Task description:
Starting at the top of the data and ending with the line that holds "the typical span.", transcribe each line exactly; include both ends.

The data:
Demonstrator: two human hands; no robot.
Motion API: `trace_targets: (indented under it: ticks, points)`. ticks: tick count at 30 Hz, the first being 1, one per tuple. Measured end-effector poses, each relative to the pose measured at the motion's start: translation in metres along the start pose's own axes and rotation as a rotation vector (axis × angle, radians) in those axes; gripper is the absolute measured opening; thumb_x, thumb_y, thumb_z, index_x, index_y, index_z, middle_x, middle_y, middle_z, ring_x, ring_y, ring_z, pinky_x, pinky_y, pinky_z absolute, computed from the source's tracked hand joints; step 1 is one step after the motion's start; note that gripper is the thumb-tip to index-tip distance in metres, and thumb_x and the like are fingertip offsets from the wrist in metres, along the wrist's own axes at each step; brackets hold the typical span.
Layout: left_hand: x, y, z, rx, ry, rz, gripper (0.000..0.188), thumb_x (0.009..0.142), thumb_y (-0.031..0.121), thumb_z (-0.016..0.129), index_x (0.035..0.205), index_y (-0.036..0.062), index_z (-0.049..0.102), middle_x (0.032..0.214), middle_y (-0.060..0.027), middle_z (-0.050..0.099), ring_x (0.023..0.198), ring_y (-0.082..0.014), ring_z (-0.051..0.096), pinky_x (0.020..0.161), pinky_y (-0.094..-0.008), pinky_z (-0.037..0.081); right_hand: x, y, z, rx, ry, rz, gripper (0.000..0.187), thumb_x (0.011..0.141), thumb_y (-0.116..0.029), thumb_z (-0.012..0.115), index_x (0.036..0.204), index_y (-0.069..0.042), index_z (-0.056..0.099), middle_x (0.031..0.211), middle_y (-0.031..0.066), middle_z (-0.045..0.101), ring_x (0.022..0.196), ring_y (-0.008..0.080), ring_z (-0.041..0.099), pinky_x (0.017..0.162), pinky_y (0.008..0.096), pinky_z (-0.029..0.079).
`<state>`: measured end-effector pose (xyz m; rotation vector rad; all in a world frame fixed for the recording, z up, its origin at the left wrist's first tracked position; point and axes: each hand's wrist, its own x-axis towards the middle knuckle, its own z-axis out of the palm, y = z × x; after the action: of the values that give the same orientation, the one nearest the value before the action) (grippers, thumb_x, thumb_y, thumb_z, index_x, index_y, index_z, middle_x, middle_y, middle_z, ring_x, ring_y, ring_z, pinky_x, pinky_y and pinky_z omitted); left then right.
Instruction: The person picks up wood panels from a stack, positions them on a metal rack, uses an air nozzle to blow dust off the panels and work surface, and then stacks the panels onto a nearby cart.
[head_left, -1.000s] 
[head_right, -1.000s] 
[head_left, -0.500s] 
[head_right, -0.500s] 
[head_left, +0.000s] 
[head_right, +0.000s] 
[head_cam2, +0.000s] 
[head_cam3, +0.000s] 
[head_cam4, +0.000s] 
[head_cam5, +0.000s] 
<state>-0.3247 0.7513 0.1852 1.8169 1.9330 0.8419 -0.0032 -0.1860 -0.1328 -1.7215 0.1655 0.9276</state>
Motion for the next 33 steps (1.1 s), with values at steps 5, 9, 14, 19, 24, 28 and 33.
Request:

Your response:
Demonstrator: two human hands; no robot.
Motion API: `trace_targets: (indented under it: ticks, points)`. ticks: tick count at 30 Hz, the first being 1, one per tuple. Measured end-effector poses, each relative to the pose measured at the motion's start: translation in metres along the start pose's own axes and rotation as a rotation vector (axis × angle, radians) in those axes; gripper is the absolute measured opening; thumb_x, thumb_y, thumb_z, index_x, index_y, index_z, middle_x, middle_y, middle_z, ring_x, ring_y, ring_z, pinky_x, pinky_y, pinky_z absolute, computed from the source's tracked hand joints; step 1 is one step after the motion's start; note that gripper is the thumb-tip to index-tip distance in metres, and thumb_x and the like are fingertip offsets from the wrist in metres, along the wrist's own axes at each step; brackets hold the typical span.

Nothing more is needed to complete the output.